Various Content makes her do a brock eyes opening thing to indicate shit's hitting a little different for ol kikuri-neechan
e12 -- bocchi-chan is gonna have a fucking panic attack at the worst possible moment; the dutch angle is kind enough to let us know kikuri saw that happen and gets it. i mean, wtf is she supposed to do from even the front for her, other than hope she'll be okay? thankfully, kita wanted to be a constellation so bad she watched her, saw it about to happen, and shredded to saved bocchi's hide. s-stupid femme beautiful rock princess i love her to death
consider her past; she started drinking to overcome the overwhelming anxiety of stage fright because she had no choice but to play music live for people. bocchi had nicobicobouga (assumed name) because the internet was around - but people older than her just didn't. if you wanted to play, and for people to listen, they'd have to be standing in front of you. yeah, shit sucks, actually. if you perhaps... suffer from social anxiety so badly you couldn't speak to your classmates, but wanted to play music soooo fucking bad because you couldn't imagine a life with you in it otherwise?... what other options did she have? booze is easy to get. especially in japan, and i imagine especially in a music setting. (i am a loser with sensitive ears so have no firsthand knowledge, however.) frankly i want kikuri to get a weed card slash dealer but that's just for me personally as a stoner dyke
she is lightly pushy about offering bocchi - who is of course, underage - alcohol. however, i really doubt it's her intention to do a hey bocchers. wanna WEED? at her: she is probably literally not able to cognitively remember the previous conversation(s) they had about it. she's never taken her 'no im too babey to alcalahol :(' and gone 'lol, sure. PEER PRESSURE, WOOO!' and kegstanded the poor little dweeb against her will.

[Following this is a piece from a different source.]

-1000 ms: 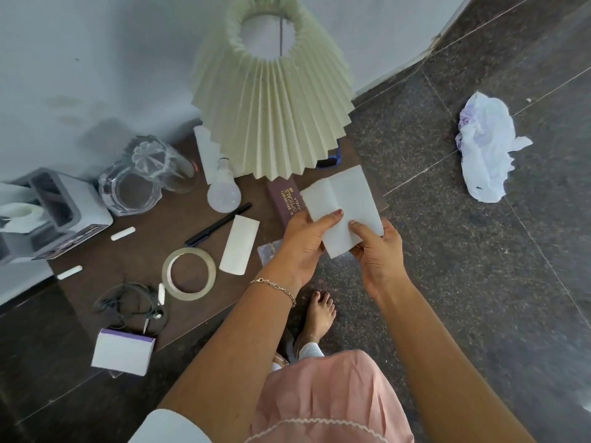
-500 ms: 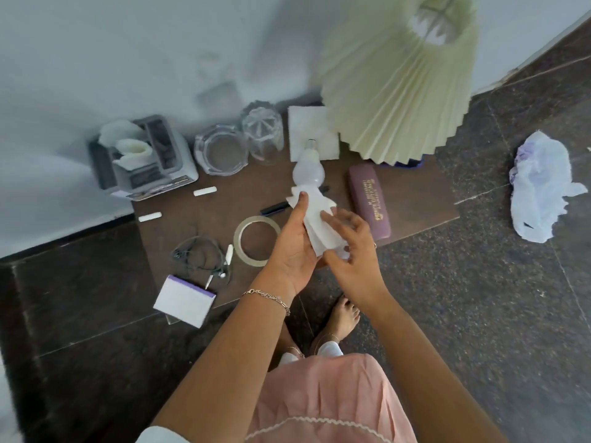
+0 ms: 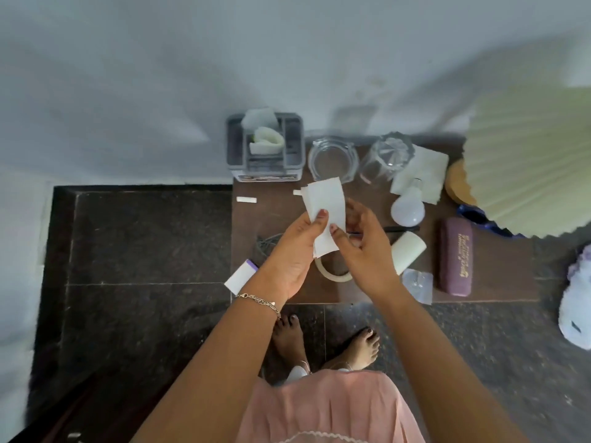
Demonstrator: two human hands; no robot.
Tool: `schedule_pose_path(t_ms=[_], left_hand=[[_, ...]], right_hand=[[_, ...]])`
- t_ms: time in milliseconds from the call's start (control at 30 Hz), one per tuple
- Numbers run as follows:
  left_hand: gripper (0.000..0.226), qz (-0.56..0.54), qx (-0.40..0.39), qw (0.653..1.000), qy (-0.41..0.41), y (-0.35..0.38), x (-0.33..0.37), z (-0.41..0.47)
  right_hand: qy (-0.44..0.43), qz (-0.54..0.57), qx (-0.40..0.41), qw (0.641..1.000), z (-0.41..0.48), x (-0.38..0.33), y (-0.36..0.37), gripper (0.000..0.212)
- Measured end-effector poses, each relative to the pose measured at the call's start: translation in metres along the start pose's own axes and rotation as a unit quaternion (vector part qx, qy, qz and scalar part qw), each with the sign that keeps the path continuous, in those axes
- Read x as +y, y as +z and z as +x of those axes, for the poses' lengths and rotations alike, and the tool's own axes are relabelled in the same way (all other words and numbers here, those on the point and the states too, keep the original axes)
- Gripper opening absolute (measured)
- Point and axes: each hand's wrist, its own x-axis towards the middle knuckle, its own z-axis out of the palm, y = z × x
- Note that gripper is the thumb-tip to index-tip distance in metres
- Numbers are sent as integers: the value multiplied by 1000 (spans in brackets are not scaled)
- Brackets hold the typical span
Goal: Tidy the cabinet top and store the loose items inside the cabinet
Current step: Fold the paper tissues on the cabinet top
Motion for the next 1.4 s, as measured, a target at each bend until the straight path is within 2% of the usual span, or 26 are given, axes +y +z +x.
schedule_pose_path(t_ms=[133, 267, 333, 400, 467, 567, 667, 833, 1067, 1267, 1400], left_hand=[[28, 51, 9, 998, 34, -28, 39, 0], [18, 161, 77, 981, 82, -50, 84, 7], [14, 259, 126, 952, 99, -60, 103, 14], [17, 366, 158, 910, 116, -69, 118, 24], [21, 425, 174, 878, 134, -74, 129, 32], [24, 439, 180, 868, 148, -78, 139, 41], [24, 459, 189, 853, 159, -80, 139, 48], [30, 419, 222, 864, 169, -84, 125, 51], [24, 349, 226, 888, 197, -85, 117, 52], [27, 338, 248, 880, 223, -77, 107, 53], [25, 343, 261, 873, 227, -57, 90, 50]], right_hand=[[-33, -6, -3, 999, 33, -33, 21, 17], [-64, -54, 5, 996, 70, -55, 39, 11], [-80, -80, -7, 994, 88, -64, 49, 15], [-99, -130, -15, 986, 104, -73, 57, 19], [-129, -197, -20, 972, 117, -81, 64, 13], [-160, -275, -24, 948, 128, -86, 68, 9], [-165, -302, -33, 939, 132, -82, 67, 18], [-163, -321, -41, 932, 136, -76, 66, 18], [-167, -303, -29, 938, 136, -70, 66, 19], [-162, -231, 33, 959, 115, -63, 57, 27], [-135, -200, 82, 967, 95, -54, 43, 22]])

given how just literally drunk she is and the level of impulse control that typically affords, i have to imagine: in the second in front of her: all she sees is - hey, look who it is! it's ol' bocchi-chan! bocchi-chan who is clearly having a Hard Time Coping. wonder if she wants a drink to chill out! better offer her some so she can have it. hey bocchers wanna Weed
...but the hardest thing about alcohol if you're underage is getting it! so, she offers, but hitori gotoh has the moral compass of a (insert competently-written metaphor - we'll definitely fix it in post!), so she truly seems content with not touching it until she's Of Age. uh, okay, "content" might not be the right word. aside from her own cynical, but not inaccurate mind palace excursions into the possible future that awaits her if she were to start drinking. plenty of people drink underage and don't become alcoholics - bocchi herself just has too much physical anxiety to cope with the thought of something that could have such enormous stakes. for her, the stakes of 'drinking' are social more than anything - she's paralyzed with worry about becoming a disappointment and burden to her loved ones. and she doesn't trust future bocchi to not do that. she sees every road as yet another slippery slope to humiliation and rejection. it is an utterly miserable way to live.

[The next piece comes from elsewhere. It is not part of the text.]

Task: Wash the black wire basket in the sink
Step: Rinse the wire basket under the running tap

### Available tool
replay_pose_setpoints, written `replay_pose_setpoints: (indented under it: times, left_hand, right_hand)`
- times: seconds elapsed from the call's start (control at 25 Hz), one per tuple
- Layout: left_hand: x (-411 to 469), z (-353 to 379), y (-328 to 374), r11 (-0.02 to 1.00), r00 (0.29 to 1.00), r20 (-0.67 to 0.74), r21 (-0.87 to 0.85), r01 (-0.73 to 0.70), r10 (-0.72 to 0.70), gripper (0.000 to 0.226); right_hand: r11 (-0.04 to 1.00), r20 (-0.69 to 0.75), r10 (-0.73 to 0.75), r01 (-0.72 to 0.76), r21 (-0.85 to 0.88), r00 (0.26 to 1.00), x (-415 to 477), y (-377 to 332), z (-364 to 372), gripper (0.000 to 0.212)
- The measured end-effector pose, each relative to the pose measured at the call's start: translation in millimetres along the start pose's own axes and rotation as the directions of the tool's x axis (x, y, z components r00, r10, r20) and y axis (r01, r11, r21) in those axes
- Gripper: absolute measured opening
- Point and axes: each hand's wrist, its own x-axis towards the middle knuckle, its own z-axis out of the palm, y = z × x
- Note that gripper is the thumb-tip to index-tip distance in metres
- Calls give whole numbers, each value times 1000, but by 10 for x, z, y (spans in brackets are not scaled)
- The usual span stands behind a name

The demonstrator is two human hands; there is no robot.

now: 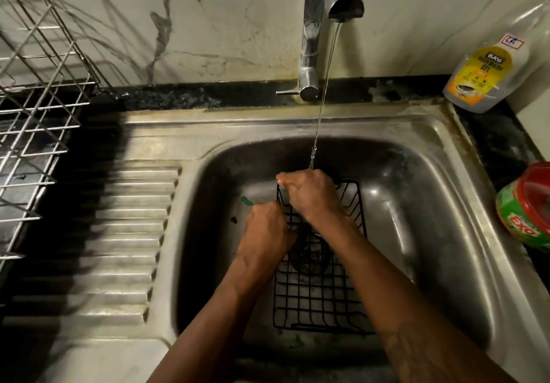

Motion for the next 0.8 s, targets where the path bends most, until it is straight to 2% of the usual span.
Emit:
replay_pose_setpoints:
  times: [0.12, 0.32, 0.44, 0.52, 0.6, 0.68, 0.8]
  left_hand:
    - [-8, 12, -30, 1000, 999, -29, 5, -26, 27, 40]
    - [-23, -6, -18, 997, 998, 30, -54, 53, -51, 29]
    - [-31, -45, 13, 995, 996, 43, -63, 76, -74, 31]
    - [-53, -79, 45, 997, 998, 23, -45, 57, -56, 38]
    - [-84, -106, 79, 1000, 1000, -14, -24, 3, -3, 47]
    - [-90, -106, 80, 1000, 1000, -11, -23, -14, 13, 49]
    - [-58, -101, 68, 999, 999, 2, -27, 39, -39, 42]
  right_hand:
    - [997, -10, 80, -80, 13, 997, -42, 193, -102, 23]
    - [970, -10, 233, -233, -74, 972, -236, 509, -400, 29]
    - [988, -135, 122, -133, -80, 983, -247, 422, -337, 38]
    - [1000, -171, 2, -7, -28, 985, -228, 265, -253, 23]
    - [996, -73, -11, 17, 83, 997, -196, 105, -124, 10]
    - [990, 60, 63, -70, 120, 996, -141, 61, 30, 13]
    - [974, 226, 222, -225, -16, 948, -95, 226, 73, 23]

the human brain is wired to comprehend 'social rejection' with 'the threat of death.' for our evolutionary ancestors, not being able to fit in with the group meant getting ditched out in the middle of nowhere, literally left to starve and die alone. this is partly because one of our evolutionary legs-up was our ability to communicate with others, form groups, and cooperate. this is hunter-gatherer level lizard brain shit. it's important because we have to all understand: one way or another, we're all wired this way. it's more complex now, because society and technology have become more complex. but brain-wise? 'oh god, am i saying too much about LIZARDS and CAVEMEN' feels the same to bocchi as 'i was so annoying, even my own family would leave me alone to starve, because i was that permanently, irredeemably loathsome.'
a caveman bocchi-chan would be interesting. unga bunga
on a brain level, this is the fight-flight-freeze response bocchi is experiencing when she has her very funnily animated episodes. is it funny she's doing that? well, sort of... her face is pretty funny. her reaction is pretty funny. her internal experience is that of someone so absolutely petrified with the thought of being 'annoying' that she cannot proceed with her life.

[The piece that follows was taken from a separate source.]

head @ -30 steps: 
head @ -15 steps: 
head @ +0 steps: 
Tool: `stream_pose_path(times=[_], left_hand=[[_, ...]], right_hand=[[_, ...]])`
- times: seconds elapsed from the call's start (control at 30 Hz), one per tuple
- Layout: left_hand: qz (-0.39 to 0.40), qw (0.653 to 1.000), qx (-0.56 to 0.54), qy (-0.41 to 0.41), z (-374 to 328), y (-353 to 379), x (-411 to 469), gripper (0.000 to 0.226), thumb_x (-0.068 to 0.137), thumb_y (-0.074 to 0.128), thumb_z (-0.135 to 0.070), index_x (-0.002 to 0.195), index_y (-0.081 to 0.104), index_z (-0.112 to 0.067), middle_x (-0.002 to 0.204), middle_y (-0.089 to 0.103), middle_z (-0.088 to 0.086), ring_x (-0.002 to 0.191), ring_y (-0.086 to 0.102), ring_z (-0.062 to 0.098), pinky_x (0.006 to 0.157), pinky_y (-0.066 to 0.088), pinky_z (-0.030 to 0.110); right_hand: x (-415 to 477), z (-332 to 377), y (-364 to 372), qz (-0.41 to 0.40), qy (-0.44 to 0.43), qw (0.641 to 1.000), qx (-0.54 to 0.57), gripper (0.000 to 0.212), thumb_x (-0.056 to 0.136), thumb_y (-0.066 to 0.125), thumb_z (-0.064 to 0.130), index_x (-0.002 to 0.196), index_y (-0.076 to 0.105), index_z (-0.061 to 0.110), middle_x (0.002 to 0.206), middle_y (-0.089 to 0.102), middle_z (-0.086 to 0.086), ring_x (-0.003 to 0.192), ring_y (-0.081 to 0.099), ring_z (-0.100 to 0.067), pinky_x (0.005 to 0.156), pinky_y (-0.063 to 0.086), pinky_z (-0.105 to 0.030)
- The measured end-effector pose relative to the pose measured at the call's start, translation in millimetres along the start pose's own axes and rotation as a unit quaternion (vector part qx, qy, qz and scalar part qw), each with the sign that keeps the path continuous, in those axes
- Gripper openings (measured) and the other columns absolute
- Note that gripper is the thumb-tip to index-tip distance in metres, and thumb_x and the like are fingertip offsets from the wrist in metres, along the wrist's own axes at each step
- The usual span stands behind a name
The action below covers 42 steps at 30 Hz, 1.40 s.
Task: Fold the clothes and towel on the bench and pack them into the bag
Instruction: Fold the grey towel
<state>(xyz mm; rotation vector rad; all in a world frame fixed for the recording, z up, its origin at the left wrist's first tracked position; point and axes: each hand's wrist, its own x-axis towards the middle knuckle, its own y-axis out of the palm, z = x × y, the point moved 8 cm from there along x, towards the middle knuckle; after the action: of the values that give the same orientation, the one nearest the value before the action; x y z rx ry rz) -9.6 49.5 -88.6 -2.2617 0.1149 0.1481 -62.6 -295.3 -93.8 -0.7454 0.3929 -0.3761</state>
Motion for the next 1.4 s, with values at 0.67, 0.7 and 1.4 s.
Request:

no, she can't make an instagram - haven't you ever seen someone attention whoring so bad, you wanted them to die alone? no? ah, well. what if you thought they deserved to die for the sin of wanting attention? - she has an entire mind palace about it and screams like a broken speaker and all her friends are like 'shit! sorry! won't ask again. we cool?' and shes like 'oh yeah. my bad' and that WORKS, MAN, FOR SOME REASON.
it's nijika. nijika is the key. nijika's the reason kessoku exists. she's so fucking reasonable and normal and responsible and caring and kind. she goes, "excellent slapstick, chums. i shan't blame you all for being Such Big Lesbians All The Time, because i love you for it, but perhaps let's get out of the direct line of public sight, where harmful misunderstandings can occur, and wrap things up as cleanly as we can? no need for shame or angst; i don't need those apologies! ayamaru ga iranai! (would she yoko kanno/maaya sakamoto? huh. not very roccku...) she has her priorities straight.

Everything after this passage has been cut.